What needs to be done =>
What you give back should be exactly the lines from the one with "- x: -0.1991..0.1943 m" through the end of the data, without the pictures.

▶

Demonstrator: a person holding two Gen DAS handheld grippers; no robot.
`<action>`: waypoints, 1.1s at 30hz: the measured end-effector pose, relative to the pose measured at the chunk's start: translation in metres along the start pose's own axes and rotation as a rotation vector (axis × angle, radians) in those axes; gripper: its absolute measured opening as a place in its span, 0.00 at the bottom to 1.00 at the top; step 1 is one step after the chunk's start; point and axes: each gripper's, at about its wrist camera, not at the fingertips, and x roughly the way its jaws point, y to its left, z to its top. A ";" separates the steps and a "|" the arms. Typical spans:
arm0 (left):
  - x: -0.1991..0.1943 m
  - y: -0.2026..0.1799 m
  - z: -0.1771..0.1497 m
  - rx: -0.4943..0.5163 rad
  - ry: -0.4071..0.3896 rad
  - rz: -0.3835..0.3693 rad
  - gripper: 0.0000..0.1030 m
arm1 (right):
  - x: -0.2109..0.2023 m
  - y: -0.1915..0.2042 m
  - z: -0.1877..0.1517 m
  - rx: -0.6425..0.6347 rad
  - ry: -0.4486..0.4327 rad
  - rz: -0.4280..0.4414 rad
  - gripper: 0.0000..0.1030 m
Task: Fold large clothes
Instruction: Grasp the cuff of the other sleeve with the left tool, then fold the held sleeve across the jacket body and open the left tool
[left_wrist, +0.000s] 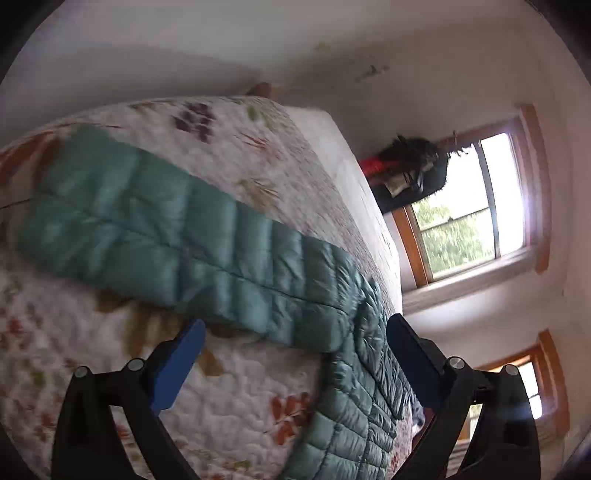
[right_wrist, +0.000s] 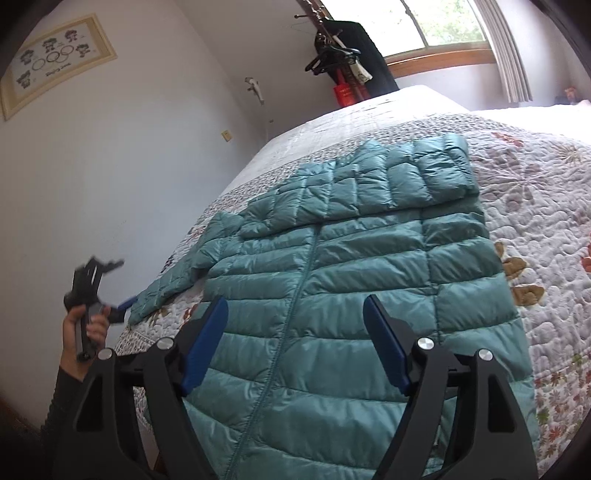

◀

Response to this exercise =>
  - x: -0.1991..0.1943 m
  - y: -0.2026..0.1799 m
  - z: -0.1771..0.1497 m
  - rx: -0.4943..0.5163 rad
  - ry: -0.4071..0.3896 rad
  - rz: -0.3835..0.3693 rad
  - gripper: 0.0000..0.1030 m
arm1 (right):
  - x: -0.2109..0.2023 m
  - y: -0.1915..0.2042 m
  - z: -0.1877..0.1517 m
  - rx: -0.6425..0.6347 rad
  - ry: -0.4486..0.4327 rad
  - rz: -0.4280..0.4414 rad
  - gripper: 0.0000..0.1030 m
Task: Fold large clothes
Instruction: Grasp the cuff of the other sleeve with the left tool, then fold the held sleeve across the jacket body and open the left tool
[left_wrist, +0.000s] 
[right_wrist, +0.000s] 

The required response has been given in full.